§ **Work required**: Copy out, from the data below, each line in which the word "plastic" occurs.

(Items from a data source)
----

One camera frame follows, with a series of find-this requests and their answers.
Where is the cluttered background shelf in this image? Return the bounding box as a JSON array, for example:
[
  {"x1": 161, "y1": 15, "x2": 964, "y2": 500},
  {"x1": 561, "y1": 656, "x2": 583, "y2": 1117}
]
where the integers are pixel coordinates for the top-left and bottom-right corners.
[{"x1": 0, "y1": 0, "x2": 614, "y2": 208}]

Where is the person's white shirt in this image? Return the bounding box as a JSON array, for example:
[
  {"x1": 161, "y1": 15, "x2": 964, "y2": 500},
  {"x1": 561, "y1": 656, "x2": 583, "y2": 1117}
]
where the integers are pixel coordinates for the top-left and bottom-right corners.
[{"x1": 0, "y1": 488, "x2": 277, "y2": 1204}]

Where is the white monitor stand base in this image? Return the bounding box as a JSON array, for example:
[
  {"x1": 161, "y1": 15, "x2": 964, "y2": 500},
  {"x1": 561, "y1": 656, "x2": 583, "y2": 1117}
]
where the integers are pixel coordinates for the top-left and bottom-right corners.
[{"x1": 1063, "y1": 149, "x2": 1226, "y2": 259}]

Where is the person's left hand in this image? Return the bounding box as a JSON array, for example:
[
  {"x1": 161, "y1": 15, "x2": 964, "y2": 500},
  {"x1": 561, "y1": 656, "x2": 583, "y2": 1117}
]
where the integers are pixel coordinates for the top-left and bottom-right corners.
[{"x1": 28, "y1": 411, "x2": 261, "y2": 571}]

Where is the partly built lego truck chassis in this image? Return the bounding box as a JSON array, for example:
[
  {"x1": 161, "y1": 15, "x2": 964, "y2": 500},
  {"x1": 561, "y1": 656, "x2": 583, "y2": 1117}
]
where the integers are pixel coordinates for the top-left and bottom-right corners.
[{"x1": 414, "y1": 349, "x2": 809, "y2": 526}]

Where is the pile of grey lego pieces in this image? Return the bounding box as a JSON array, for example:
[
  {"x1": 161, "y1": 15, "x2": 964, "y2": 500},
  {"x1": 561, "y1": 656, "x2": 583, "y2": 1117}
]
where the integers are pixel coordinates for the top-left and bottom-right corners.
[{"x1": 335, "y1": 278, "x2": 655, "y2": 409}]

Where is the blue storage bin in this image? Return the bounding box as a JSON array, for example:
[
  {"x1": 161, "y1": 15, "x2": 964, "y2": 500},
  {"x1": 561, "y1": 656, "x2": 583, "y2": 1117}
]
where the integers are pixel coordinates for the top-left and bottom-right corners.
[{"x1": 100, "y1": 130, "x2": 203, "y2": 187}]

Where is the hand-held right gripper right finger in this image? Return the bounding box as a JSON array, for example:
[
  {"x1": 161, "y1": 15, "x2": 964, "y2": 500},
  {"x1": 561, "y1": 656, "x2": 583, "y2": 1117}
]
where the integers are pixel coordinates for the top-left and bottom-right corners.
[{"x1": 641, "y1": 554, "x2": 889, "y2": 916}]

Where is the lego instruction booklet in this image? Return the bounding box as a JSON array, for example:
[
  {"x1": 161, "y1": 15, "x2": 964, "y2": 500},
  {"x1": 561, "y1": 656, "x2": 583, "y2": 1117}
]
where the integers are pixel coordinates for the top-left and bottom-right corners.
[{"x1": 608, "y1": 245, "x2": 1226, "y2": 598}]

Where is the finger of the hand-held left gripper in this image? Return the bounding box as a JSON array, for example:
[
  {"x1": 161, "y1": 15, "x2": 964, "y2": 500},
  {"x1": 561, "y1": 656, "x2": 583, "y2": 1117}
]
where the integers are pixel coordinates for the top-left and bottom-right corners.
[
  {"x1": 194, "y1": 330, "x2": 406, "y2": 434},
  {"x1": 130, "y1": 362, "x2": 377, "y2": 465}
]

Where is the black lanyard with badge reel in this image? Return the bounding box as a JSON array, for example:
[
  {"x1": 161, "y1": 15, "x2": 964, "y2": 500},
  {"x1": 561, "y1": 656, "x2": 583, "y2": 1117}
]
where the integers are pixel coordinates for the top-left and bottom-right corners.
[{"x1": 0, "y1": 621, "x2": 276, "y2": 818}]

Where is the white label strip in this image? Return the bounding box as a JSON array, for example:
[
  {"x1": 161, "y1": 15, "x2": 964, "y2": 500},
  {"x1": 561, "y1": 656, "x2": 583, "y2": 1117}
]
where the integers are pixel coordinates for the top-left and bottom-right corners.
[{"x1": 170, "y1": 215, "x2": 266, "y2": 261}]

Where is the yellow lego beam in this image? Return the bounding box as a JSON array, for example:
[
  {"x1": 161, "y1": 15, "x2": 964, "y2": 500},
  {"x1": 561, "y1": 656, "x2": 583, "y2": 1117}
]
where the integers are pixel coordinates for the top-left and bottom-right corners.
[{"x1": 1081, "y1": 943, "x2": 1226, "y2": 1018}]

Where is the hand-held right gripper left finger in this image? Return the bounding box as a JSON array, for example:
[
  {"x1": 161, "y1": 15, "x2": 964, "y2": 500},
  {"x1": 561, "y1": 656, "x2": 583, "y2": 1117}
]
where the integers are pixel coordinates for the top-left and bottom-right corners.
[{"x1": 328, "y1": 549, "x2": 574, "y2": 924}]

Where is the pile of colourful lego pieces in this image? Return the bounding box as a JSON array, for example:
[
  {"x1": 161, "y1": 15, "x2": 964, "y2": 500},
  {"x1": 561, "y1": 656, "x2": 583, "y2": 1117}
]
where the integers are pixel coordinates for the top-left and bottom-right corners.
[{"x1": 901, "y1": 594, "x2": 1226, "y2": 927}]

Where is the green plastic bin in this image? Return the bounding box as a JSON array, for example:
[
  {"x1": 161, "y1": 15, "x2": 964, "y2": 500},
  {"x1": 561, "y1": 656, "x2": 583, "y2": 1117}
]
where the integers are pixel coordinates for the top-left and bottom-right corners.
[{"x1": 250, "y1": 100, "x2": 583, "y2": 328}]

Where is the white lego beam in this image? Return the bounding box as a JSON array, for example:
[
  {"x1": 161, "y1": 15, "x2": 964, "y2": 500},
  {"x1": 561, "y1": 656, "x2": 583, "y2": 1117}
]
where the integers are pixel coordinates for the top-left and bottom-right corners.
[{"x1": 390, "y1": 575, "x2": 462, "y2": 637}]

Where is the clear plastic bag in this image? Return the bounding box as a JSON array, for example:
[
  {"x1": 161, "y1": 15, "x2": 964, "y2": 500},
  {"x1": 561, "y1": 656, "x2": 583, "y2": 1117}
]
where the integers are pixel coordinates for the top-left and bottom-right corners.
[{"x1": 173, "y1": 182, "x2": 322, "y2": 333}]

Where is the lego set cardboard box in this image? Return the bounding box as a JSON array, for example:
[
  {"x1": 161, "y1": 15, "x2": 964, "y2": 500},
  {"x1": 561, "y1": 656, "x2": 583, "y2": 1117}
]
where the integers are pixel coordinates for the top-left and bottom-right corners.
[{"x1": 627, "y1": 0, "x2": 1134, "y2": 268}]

----

§ **Answer section**:
Where is the green plastic bin in this image? Return the bounding box as a JSON array, for example:
Where is the clear plastic bag in this image? Return the bounding box as a JSON array, for example:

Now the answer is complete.